I’ve heard that many colleges actually make a note of every single time you and your child contact the school. Let them know they are your first choice, but that it also must be financially feasible to attend. They’ll want you more if you want them more.
Sell them on Your Child
Reiterate your child’s accomplishments, highlighting the reasons he would be an asset to the school. Never neglect to brag on your child’s special unique qualities and great character, personality, and achievements.
Stir up the Competition
Very respectfully, without threatening, let them know about the offers competing colleges have made, explaining that your child would rather be at this school. Some colleges actually have a policy to match other schools’ offers. Be prepared to show them the package another college offered.
If your child has been accepted at a public university with a lower tuition or has been offered a scholarship, ask the school of choice if they can match that rate. Private colleges are often happy to get some money from you rather than lose you completely.
Explain Your Circumstances
Although FAFSA takes many things into consideration, sometimes there are circumstances beyond FAFSA that make it difficult for you to pay for your child’s college education. Are you supporting an aging parent? Did you have a period of unemployment? Do you have five kids or more? Colleges will take these special situations into consideration when adjusting their tuition packages.
If your family makes under $200,000 and your child is very bright (scored exceptionally well on the SAT), you should seriously consider an elite school for your child. Schools like Harvard and Stanford have a lot of money and they are required by law to give it to students with family incomes below $200,000. They offer huge discounts or free tuition and possibly free room and board, depending on your income.
For example: At Stanford, if a family has an income of less than $100,000, the student will not pay any tuition at all. Room and board is thrown in for students with family incomes of less than $60,000. Again, if you have a larger than average number of children or other special circumstances, you may get even more from these schools.
Please know that you don’t have to mortgage the house for your children to attend college! There are many ways to make it affordable; this post reveals some hidden ways to get a free ride to certain schools. Although the article is old and some of the information may be out of date, it can help get you started. Know this list isn’t exhaustive and there are many other hidden opportunities if you’re willing to search them out.

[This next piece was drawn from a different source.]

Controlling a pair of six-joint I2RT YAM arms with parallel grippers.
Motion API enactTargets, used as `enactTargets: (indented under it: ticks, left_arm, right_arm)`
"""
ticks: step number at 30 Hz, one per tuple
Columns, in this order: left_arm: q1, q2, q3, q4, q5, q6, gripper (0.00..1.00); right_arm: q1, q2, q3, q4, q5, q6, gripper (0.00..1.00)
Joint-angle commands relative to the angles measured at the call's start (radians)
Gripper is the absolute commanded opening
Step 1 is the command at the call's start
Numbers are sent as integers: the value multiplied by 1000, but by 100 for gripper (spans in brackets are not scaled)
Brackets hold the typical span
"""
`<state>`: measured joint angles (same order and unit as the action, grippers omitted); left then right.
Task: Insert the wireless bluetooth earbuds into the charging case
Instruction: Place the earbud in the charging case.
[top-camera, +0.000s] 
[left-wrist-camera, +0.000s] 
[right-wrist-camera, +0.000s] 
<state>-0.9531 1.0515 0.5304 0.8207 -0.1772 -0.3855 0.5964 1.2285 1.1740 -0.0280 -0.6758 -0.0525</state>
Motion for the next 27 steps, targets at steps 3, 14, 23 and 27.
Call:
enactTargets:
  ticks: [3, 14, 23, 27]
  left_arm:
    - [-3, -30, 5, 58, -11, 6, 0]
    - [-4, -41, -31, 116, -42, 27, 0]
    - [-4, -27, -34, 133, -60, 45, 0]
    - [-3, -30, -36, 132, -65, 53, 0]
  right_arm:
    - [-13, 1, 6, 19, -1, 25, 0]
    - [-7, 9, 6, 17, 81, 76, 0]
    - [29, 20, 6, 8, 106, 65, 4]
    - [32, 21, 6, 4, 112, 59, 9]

Many parents have undue anxiety as they consider the expense of a four year college education. It can be overwhelming when you’re focused only on the lump sum peering at you from the college’s website. But don’t be discouraged! Remember, the Lord has already planned where your child will attend college, and He is able to provide exactly what is needed. Seek Him, asking Him to lead you to creative options that will help save on college expenses. You may have to do some hard work finding hidden money, but it will be worth it when you come to the end of the journey and finally set your child on the path God has chosen just for him!